BEEVILLE – The City Council voted at its meeting Tuesday, July 23, to have Performance Services, Inc. to perform a no-cost preliminary service study conducted of all city services.

The vote came after PSI Business Development Manager Richard Gibbens presented a detailed report on how his company could save Beeville considerable money on utility costs.

Gibbens said his company could conduct the initial study of all city infrastructure to determine what improvements would be needed to save money on electricity, water service to residences and businesses and other functions in Beeville.

During his presentation, Gibbens focused mainly on how his company could improve Beeville’s water distribution revenue by upgrading its metering system.

Currently, the city uses mechanical meters to measure water usage throughout the city, and that information is then used to determine the bills sent to residents.

Gibbens said upgrading the city’s water meters can increase a municipality’s revenues by more accurate meter readings. That increased revenue then could be used to pay the cost of the upgrades without requiring an increase in rates, fees or taxes.

Improvements to electrically operated equipment, like pumps in the water distribution system, could reduce the city’s utility costs by 20-30 percent.

“Water meters become inaccurate with age,” Gibbens said. “The city then loses revenue.” Old water meters can be inaccurate by as much as 20 percent over time.

“The new meters are digital,” Gibbens said. “They don’t have moving parts.”

Those moving parts will wear, begin to move more slowly and eventually fail to accurately measure water use by individual costumers.

Also, the existing meters here have to be read manually by a city employee each month.

Although some new meter systems allow a city employee to drive down a street and read meters from his or her vehicle, a city still has to pay an employee to drive a truck down city streets to read the meters.

Gibben said his company could install new, digital meters that not only read the water use more accurately but also radio the readings to a central location where computers record the usage.

That does away with the need to hire personnel to read the meters each month.

Also, digital meters are accurate for 20 years, Gibben said.

Gibbens said his company is bonded so there is no risk to the city in the event the new equipment does not work properly.

Although the city will be spending money every month to pay for the new equipment, the savings will pay for the increased spending, and the city will have more efficient equipment.

Currently, City Manager Joe B. Montez said, water meters are replaced when they need to be.

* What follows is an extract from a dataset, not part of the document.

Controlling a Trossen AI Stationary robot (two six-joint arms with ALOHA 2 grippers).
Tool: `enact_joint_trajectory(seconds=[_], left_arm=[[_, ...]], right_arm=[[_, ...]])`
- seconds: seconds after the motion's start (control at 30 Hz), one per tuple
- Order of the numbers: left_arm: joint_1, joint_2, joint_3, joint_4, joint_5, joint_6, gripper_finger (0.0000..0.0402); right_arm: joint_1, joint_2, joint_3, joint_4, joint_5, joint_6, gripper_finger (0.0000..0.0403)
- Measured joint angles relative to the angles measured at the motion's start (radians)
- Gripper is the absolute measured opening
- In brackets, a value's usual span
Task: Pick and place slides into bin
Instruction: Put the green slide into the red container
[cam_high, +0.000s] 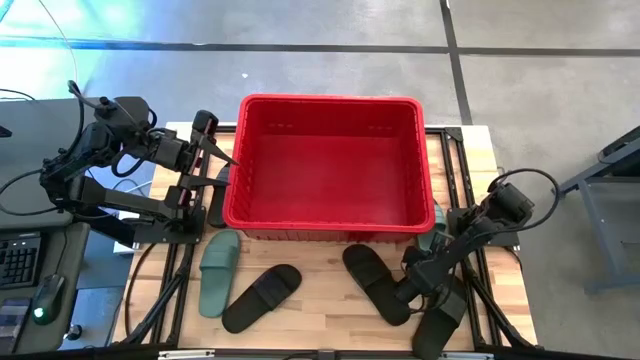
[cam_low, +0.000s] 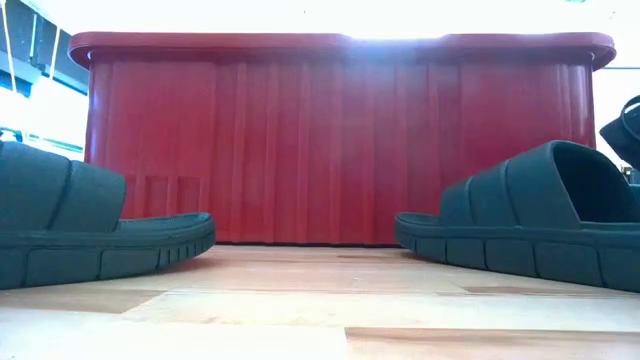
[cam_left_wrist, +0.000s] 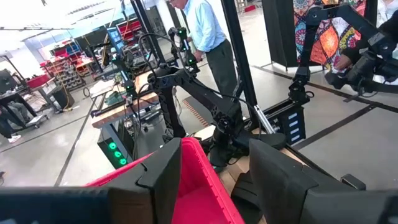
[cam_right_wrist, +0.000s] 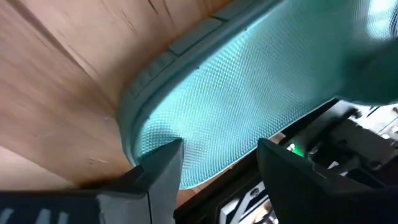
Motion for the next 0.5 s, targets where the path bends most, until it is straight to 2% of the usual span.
enact_joint_trajectory(seconds=[0.13, 0.3, 0.5], left_arm=[[0.000, 0.000, 0.000, 0.000, 0.000, 0.000, 0.0172], [0.000, 0.000, 0.000, 0.000, 0.000, 0.000, 0.0172], [0.000, 0.000, 0.000, 0.000, 0.000, 0.000, 0.0172]], right_arm=[[0.000, 0.002, 0.004, -0.003, -0.002, 0.006, 0.0148], [0.001, 0.007, 0.030, 0.007, -0.021, 0.014, 0.0021], [0.032, 0.009, 0.116, -0.002, -0.044, 0.034, 0.0010]])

But he admitted that some meters have been in place 20 years.

Councilman Ford Patton questioned the use of radio-equipped water meters. Patton has been assistant city manager and city manager in Beeville and in Kenedy.

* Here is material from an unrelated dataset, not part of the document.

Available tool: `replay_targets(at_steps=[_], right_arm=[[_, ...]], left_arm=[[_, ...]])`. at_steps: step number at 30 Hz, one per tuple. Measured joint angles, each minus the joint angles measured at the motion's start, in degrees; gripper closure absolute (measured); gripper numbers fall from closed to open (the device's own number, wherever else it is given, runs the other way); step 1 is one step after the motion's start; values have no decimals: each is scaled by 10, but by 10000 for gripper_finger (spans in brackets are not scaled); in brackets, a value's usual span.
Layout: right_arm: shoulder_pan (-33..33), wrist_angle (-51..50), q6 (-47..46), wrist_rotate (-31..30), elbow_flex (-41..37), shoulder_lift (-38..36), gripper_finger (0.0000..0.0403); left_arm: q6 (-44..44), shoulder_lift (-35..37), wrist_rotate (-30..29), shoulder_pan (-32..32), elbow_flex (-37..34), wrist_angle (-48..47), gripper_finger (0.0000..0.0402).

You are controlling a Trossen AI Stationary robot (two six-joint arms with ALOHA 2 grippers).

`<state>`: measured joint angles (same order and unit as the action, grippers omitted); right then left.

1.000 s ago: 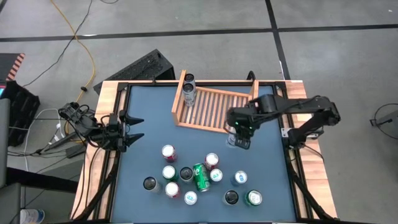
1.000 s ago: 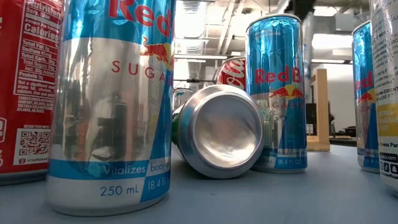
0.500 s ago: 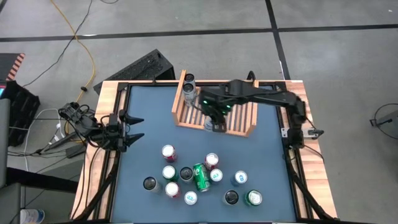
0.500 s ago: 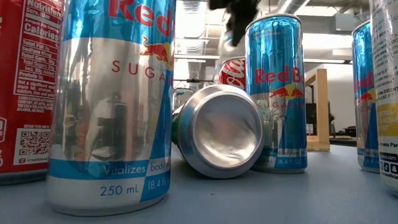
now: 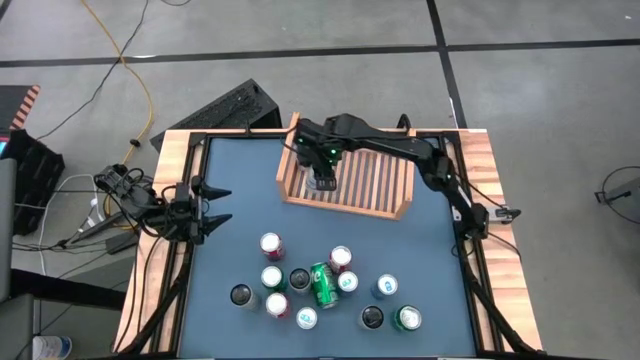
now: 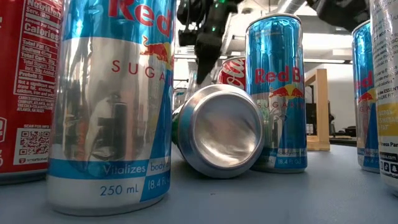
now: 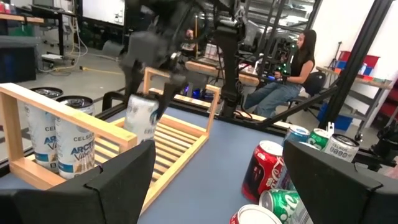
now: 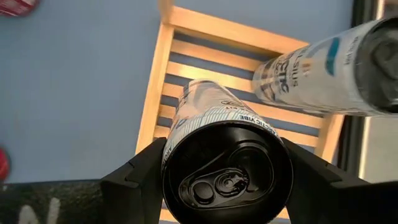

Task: Place canned beverage on shelf
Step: Put the white blue soda can on the shelf aligned with the other white blue soda can

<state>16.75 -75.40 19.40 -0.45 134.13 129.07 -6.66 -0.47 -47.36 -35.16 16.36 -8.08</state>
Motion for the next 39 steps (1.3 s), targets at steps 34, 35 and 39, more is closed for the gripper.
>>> replay_targets(at_steps=[34,35,39], right_arm=[[-1,72,21,5,8,26,148],[-1,71,21,5,8,26,148],[-1,58,21,5,8,26,147]], left_arm=[[2,0,-11,0,0,0,60],[2,0,-11,0,0,0,60],[2,0,-11,0,0,0,60]])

Patton asked if the sending device in each meter could continue to transmit the information if it were underwater or buried in dirt.

Gibbens said that in most cases it would. Then he said that if a meter was not transmitting the information, the city would know there was a problem, and an employee could be sent to that location to check the device.

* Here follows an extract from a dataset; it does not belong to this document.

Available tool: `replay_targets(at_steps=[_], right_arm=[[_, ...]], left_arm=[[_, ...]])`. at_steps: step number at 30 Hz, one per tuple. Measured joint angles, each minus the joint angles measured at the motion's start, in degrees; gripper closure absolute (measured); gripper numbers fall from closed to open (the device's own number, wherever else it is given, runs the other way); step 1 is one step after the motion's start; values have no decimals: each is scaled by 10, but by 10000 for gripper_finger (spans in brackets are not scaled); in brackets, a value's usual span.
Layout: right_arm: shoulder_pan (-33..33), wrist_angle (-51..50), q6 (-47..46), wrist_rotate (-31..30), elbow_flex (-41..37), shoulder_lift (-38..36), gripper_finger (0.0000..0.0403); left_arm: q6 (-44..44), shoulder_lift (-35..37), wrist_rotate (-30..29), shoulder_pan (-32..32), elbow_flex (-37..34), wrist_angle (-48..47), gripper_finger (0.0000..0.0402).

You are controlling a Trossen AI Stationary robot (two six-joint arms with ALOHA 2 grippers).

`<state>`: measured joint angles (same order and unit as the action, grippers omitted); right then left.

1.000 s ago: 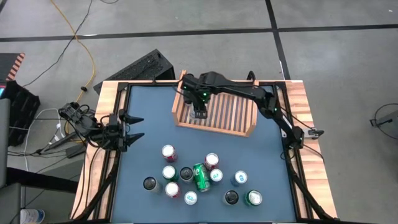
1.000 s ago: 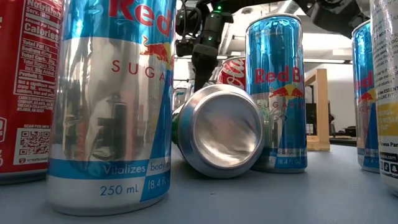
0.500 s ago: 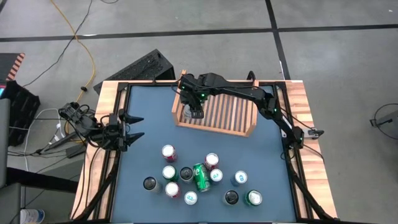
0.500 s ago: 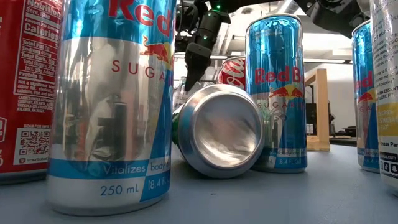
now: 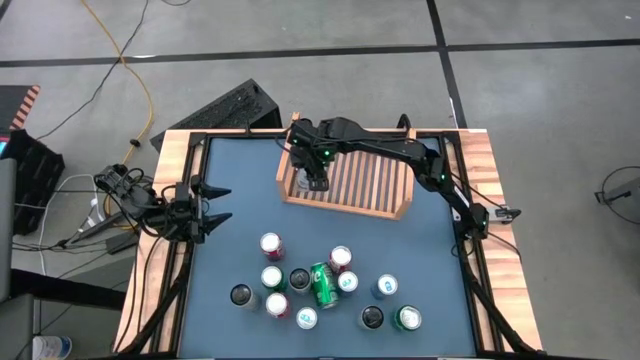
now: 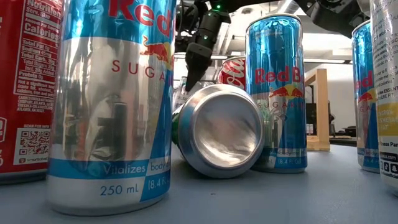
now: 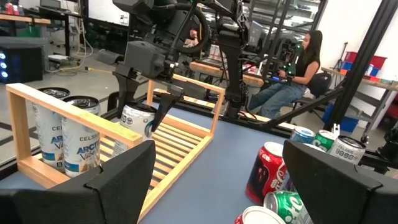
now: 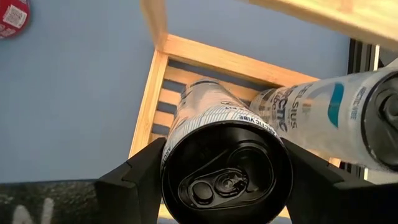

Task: Place canned beverage on shelf
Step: Put the white blue soda can on the shelf aligned with the other white blue soda can

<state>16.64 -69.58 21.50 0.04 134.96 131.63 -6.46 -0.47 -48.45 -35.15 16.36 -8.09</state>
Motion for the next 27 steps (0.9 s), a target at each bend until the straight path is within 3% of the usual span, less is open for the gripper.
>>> replay_targets(at_steps=[17,27], right_arm=[[4,18,1,1,-2,0,145],[4,24,0,3,-2,-1,92]], left_arm=[[7,0,0,0,0,0,60],[9,0,0,0,0,0,60]])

Patton then asked about the cost of the digital meters, and Gibbens said they were $600 each.

Montez said the city maintains 5,200 meters around Beeville. He said later that replacing the existing meters with the more expensive digital meters would cost the city more than $3 million.

The city manager said it costs the city $75 to replace one of its existing meters with the same type of equipment.

However, Gibbens assured the council that the city would be able to pay off the debt incurred by replacing the meters with the additional revenue the city would collect using the more accurate meters.

Gibbens used a Power Point presentation to show the steps his company would take to improve the efficiency of the city’s infrastructure.

The process would start with the no-cost preliminary study. That would take 30 days to complete.

That would be followed by a preliminary findings report to the council and an investment grade study to include legal and financing requirements.

The council would then be asked for a final vote to approve the project and once the infrastructure had been upgraded the company would be involved in an ongoing measurement and verification process.

Patton said he had observed the operation of digital meters in the past, and when the meters are covered in water and soil, their efficiency is affected.

Gibbens assured the council that Performance Services has 390 clients in multiple states, and the company guarantees a reduction in kilowatts of electricity used.

He had said earlier that electricity savings can be accomplished by updating lighting in the city’s buildings and by improving air conditioning systems and other electric equipment.

Councilman Eric Holland then made a motion to have the company proceed with the preliminary study, and the motion was seconded by Councilman Brian Watson.

The motion passed without opposition.